À lui tout seul, ce « vieux loup gris » a redonné des couleurs à toute une île 24 08 2023
Selon des chercheurs américains, l’arrivée d’un loup solitaire sur une île américaine a renforcé la meute locale, mais aussi tout l’écosystème du territoire. Un exemple qui pourrait servir à la préservation d’autres espèces de prédateurs consanguins en danger d’extinction.
Le passage d’un pont de glace entre le Canada et une île américaine, par un loup solitaire a permis de régénérer le pool génétique de la meute locale mais aussi tout un écosystème insulaire, concluent des chercheurs américains après des années d’étude.
« Il s’agit de la première étude qui montre que des problèmes génétiques n’ont pas simplement un impact sur une population donnée et augmentent le risque de voir cette population s’éteindre, mais ont aussi de grandes répercussions sur toutes les espèces », explique à l’AFP Sarah Hoy, autrice principale de cette étude publiée mercredi 23 août 2023 dans la revue Science Advances .
Le « vieux loup gris »
L’équipe de cette chercheuse en écologie à l’université technologique du Michigan a scruté à la loupe l’écosystème de l’Isle Royale, située du côté américain du Lac Supérieur, vaste étendue d’eau douce coincée entre le Canada et les États-Unis, après l’arrivée sur place d’un loup solitaire inconnu de la meute locale.

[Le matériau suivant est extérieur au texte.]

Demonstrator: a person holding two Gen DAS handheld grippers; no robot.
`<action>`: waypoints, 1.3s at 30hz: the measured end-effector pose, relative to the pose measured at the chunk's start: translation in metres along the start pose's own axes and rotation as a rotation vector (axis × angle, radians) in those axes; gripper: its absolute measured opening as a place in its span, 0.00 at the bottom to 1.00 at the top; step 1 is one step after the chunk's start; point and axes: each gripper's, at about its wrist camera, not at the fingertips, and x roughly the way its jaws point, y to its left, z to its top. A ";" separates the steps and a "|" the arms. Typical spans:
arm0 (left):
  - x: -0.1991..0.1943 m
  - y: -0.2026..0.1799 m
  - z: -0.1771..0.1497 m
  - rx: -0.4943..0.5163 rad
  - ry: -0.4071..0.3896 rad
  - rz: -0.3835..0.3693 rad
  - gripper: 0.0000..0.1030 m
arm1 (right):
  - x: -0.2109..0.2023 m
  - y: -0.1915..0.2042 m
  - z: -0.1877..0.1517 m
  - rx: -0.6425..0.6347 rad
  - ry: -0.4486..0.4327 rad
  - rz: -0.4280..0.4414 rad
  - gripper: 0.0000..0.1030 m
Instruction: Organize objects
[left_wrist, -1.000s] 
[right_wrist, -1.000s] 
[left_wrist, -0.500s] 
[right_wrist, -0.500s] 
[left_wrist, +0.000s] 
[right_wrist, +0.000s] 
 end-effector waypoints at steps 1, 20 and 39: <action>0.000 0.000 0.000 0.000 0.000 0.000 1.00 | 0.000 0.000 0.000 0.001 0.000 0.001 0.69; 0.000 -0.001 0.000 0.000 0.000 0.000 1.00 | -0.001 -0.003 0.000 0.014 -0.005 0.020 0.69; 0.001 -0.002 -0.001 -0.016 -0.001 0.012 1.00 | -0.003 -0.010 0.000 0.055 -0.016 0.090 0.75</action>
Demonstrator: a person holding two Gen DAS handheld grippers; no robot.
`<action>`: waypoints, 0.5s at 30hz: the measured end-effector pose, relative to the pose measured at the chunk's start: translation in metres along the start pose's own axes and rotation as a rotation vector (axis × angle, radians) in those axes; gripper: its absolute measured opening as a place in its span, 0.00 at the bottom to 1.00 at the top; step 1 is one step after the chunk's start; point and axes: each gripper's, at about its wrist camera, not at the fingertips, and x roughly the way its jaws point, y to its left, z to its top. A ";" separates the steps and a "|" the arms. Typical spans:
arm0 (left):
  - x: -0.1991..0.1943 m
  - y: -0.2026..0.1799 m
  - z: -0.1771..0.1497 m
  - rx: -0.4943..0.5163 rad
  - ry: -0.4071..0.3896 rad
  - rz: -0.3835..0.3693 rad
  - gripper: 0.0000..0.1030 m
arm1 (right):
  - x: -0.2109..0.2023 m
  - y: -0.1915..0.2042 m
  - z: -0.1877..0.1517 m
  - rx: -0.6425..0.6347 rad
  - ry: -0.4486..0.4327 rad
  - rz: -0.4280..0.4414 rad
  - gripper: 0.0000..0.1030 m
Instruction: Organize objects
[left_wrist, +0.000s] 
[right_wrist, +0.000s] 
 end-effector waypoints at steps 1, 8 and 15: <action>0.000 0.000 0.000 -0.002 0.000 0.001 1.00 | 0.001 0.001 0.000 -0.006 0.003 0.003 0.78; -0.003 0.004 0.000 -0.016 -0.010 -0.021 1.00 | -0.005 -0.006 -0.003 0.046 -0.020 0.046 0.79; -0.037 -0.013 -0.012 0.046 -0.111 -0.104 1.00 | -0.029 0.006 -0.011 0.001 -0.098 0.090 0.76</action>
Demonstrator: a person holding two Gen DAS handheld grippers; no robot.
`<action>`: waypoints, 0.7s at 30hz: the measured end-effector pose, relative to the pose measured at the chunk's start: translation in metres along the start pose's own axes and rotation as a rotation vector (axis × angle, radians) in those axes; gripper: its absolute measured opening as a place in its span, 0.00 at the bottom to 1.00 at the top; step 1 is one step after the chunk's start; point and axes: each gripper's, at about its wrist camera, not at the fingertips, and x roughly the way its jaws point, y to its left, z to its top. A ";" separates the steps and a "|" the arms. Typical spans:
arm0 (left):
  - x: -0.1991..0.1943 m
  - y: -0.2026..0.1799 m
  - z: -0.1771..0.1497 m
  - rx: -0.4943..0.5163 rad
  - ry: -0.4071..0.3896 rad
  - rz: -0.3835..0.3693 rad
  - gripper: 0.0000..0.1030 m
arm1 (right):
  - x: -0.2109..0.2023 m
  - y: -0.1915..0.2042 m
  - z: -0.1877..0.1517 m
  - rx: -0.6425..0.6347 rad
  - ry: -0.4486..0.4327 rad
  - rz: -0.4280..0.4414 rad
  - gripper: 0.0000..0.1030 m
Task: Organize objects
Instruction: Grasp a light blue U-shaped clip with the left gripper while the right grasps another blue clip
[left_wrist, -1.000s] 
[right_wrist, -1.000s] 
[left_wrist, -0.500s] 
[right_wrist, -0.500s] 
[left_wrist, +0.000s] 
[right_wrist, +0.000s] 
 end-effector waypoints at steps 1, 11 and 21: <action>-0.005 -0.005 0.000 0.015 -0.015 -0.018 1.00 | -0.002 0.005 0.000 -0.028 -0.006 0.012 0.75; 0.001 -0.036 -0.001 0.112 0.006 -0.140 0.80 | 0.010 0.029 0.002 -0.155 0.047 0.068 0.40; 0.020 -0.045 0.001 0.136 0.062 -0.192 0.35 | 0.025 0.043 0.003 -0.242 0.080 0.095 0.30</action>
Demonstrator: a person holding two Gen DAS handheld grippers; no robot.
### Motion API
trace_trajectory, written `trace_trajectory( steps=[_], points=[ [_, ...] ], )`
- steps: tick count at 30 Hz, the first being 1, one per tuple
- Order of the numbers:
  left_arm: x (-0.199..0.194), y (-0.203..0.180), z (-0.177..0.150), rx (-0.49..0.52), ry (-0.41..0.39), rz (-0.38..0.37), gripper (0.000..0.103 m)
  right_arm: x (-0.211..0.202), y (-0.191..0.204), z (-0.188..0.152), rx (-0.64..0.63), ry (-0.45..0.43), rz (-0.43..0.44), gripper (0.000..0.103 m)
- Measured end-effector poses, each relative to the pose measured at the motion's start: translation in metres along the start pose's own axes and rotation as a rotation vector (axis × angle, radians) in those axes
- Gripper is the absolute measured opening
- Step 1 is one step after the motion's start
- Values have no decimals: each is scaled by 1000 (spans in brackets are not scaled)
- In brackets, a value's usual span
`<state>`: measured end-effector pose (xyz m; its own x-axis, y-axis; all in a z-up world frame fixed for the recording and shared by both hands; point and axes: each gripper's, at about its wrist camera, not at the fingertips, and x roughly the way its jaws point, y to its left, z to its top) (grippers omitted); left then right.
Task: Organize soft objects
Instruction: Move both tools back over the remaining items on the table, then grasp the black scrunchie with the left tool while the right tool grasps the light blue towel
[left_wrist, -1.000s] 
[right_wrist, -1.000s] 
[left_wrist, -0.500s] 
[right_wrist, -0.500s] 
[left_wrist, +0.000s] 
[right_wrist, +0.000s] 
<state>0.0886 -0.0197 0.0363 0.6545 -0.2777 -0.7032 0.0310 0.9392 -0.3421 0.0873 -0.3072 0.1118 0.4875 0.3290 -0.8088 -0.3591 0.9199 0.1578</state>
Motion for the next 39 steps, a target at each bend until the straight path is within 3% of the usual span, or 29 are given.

En 1997, ce nouveau venu, baptisé « M93 » dans le cadre de l’étude mais plus affectueusement « le vieux loup gris » par les chercheurs, traversent un pont de glace entre le Canada et l’île.
Les premiers loups connus étaient arrivés sur ce territoire dans les années 1940 et ils chassaient principalement des élans, permettant ainsi de mener la plus longue étude jamais réalisée sur le système « prédateur-proie ».
Dans les années 1980, l’introduction d’un virus, le « parvovirus canin », dans cet écosystème contribue à décimer la population locale de loups qui passe de la cinquantaine à la douzaine, souligne l’étude.
Nouveau mâle reproducteur
Mais l’arrivée du « vieux loup gris » change la donne pour les meutes locales et tout l’écosystème. N’étant pas lié à cette meute et étant particulièrement large, un avantage clé face aux élans, il s’impose comme le nouveau « mâle reproducteur » parmi l’une des trois meutes de l’île, au point d’être le géniteur de 34 louveteaux.
Conséquence : non seulement le pool génétique des loups de l’île se diversifie mais leur capacité à tuer les élans s’améliore. Comme les élans, des herbivores, mangent jusqu’à 14 kilos de végétation par jour, la réduction de leur nombre face aux loups entraîne aussi une transformation de l’écosystème pour en rétablir l’équilibre, concluent les chercheurs américains.
Avec moins d’élans, les sapins baumiers ont recommencé à pousser à un taux qui n’avait pas été observé depuis des décennies, ce qui était vital pour la forêt et donc une myriade de plantes et d’espèces.
Des conclusions applicables à d’autres espèces ?
Mais l’histoire ne s’arrête pas là et le boom démographique des loups a finalement contribué à un nouveau déséquilibre de l’écosystème, en raison de la consanguinité.
Après la mort de « M93 », qui avait fait bénéficier de son patrimoine génétique environ 60 % des loups, la population a recommencé à décliner au point où il ne restait plus que deux loups : un père et sa fille, qui était aussi demi-frère et sœur.
Un programme de réintroduction de l’espèce lancé il y a cinq ans a toutefois permis de rétablir un meilleur équilibre dans cet écosystème isolé où vivent désormais une trentaine de loups et un peu moins d’un millier d’élans, aussi nommés « orignaux » en Amérique du Nord.
Pour Sarah Hoy, le cas du « vieux loup gris » pourrait sans doute s’appliquer à d’autres populations de prédateurs consanguins en danger d’extinction comme les guépards en montrant que l’introduction d’un ou quelques individus dans un pool génétique permet non seulement de renouveler une population mais aussi un écosystème.
Professeur d’écologie à l’université d’État de l’Oregon, William Ripple qualifie « d’important » le travail de sa collègue du Michigan, à laquelle il n’a pas participé, en montrant que les processus génétiques peuvent limiter les impacts écologiques » d’une espèce donnée, dit-il à l’AFP.